According to the Anti-Phishing Working Group, the number of crimeware-spreading sites infecting PCs with password-stealing crimeware reached an all-time high of 31,173 in December 2008, an increase of 827% from the start of the year. They also reported that a financial crime malware survey in Q308 of 4,141,000, corporate and end user PCs revealed 181,000, or 4%, were infected with password stealers, keyboard loggers, downloaders or banking Trojans.
Phishing continues to be a significant threat.
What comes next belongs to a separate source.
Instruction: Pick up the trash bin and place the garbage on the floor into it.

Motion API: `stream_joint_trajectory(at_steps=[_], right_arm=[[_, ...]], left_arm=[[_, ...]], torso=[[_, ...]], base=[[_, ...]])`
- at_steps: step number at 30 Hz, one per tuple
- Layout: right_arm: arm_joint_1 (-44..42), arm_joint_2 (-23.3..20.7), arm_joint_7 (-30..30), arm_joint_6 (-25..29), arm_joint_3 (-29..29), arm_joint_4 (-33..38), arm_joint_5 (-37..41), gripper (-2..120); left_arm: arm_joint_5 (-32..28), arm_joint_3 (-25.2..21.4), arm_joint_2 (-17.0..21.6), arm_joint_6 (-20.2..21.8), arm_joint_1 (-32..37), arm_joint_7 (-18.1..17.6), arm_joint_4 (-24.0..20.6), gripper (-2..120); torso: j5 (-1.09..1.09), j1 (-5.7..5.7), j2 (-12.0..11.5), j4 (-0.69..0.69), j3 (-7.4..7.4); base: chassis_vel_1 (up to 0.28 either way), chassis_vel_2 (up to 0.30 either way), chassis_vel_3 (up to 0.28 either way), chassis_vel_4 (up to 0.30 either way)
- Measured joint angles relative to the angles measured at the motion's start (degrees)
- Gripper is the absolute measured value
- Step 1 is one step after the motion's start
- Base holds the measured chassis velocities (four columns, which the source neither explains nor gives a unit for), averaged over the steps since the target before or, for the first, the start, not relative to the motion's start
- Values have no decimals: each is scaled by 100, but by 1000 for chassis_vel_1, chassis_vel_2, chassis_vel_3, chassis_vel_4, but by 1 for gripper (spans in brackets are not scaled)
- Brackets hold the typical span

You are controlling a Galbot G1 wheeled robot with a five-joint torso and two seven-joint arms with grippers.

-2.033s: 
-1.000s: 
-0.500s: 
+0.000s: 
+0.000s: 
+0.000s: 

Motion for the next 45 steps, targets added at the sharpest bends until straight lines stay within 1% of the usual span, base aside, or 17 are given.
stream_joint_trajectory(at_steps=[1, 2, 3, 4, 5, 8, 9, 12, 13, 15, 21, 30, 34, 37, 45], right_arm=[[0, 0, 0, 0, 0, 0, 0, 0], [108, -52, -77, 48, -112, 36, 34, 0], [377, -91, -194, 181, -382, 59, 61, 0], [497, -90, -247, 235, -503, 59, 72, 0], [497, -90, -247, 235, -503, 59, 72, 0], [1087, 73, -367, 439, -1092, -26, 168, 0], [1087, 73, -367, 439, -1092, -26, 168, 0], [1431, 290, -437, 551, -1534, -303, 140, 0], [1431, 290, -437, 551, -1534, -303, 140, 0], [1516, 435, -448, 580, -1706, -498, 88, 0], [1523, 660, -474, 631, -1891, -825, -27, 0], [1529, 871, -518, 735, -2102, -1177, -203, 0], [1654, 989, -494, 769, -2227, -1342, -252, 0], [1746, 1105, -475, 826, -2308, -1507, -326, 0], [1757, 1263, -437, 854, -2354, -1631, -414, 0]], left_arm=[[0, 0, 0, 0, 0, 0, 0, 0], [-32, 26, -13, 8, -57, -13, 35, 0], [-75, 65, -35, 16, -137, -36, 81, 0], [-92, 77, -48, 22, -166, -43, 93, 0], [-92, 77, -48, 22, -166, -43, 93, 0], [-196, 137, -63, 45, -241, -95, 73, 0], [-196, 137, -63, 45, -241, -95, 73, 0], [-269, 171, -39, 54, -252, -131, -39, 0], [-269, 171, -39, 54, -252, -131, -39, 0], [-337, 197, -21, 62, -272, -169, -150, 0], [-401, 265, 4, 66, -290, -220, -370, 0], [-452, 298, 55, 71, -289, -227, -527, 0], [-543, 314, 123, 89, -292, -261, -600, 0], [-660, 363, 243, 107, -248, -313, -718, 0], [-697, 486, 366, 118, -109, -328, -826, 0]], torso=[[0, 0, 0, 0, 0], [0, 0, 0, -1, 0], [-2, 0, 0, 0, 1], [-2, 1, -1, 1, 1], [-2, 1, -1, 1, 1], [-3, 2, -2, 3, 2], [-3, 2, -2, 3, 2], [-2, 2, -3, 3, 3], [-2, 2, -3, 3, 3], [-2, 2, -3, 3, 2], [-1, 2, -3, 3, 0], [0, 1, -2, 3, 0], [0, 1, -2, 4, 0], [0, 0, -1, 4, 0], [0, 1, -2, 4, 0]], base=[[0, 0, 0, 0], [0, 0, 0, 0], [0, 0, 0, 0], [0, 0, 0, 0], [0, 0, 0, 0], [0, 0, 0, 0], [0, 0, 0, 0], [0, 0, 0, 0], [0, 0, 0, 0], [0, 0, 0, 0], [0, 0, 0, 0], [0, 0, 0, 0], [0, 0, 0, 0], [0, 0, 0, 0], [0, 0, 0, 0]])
In the peak month of October 2008, there were 34,758 unique phishing reports from 27,739 unique phishing Web sites. Of these, 84% targeted payment services and financial brands and 61% contained some form of the bank or credit card company name in URL. (Source: Anti-Phishing Working Group Second Half 2008 Report.)
By migrating to EMV bank cards and making the cards an active part of online transaction authorization and financial logins, the information gathered from these attacks could be rendered useless to the thieves in the U.S.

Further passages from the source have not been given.